Task to complete: In the records below, some lines hold the word "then". Copy each of those lines.

Provided data:
Content starts

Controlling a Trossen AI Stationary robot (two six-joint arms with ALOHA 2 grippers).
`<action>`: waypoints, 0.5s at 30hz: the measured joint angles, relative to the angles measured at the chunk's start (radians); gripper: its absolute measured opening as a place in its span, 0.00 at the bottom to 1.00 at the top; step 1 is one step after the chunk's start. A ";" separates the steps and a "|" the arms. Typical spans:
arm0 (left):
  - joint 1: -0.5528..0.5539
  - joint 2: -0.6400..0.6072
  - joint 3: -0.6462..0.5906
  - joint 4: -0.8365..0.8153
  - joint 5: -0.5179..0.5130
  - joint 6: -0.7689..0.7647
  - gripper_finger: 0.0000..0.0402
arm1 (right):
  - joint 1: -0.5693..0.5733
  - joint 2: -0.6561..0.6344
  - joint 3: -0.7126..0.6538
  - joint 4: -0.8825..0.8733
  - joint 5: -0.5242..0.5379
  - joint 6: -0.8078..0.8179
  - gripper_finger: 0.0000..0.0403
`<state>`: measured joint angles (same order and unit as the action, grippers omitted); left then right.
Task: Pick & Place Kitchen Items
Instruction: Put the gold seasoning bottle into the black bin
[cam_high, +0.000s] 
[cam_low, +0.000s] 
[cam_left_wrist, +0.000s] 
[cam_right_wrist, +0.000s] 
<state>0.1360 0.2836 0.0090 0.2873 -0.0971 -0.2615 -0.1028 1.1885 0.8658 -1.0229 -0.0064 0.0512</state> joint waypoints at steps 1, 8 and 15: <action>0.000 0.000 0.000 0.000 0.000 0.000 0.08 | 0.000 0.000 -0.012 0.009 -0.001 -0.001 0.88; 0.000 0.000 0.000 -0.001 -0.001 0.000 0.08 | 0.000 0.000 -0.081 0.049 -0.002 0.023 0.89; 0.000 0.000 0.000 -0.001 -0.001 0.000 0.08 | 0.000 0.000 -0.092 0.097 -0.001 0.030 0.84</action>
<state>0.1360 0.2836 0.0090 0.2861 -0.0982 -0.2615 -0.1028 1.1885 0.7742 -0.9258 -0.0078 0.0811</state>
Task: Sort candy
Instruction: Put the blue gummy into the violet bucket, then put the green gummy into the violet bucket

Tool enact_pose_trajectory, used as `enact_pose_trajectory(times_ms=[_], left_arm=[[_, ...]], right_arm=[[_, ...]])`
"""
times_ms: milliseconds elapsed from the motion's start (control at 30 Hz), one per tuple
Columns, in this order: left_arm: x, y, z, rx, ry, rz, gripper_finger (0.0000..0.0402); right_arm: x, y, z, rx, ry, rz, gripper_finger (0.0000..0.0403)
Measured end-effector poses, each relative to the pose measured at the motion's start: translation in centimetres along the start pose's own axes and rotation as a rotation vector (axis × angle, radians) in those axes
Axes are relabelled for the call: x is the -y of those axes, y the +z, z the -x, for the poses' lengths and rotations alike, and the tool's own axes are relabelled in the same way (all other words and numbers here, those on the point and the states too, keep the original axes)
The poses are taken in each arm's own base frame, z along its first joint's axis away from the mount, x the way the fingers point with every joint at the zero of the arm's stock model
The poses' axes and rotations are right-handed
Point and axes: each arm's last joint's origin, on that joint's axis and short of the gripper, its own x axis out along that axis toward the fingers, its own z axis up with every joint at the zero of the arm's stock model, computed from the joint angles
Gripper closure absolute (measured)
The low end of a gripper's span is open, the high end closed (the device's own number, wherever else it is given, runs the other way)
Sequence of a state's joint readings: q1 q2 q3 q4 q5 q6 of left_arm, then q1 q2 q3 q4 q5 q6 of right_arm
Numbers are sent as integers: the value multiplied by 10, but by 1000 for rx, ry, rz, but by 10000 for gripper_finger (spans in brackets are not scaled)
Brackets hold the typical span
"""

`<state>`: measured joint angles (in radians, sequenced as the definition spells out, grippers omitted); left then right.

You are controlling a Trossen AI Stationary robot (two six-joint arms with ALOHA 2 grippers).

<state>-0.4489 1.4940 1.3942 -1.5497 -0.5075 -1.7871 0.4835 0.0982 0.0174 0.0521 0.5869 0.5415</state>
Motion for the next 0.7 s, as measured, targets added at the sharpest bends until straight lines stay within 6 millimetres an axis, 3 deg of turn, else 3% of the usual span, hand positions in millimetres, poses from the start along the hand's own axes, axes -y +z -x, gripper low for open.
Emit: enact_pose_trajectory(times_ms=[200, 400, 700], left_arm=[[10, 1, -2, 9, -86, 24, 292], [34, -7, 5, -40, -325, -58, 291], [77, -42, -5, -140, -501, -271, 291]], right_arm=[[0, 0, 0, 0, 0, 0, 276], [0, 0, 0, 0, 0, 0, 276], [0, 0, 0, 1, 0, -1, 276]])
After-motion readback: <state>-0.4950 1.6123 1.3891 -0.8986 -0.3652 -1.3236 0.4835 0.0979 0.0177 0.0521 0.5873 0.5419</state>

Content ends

Answer to the problem:
`<state>`: measured joint angles (same order and unit as the action, grippers omitted); left then right.
Instruction: Put the blue gummy into the violet bucket, then put the green gummy into the violet bucket
Sequence of a state's joint readings: q1 q2 q3 q4 q5 q6 of left_arm, then q1 q2 q3 q4 q5 q6 of right_arm
`<state>`: measured joint angles (in radians, sequenced as the definition spells out, grippers omitted); left then right.

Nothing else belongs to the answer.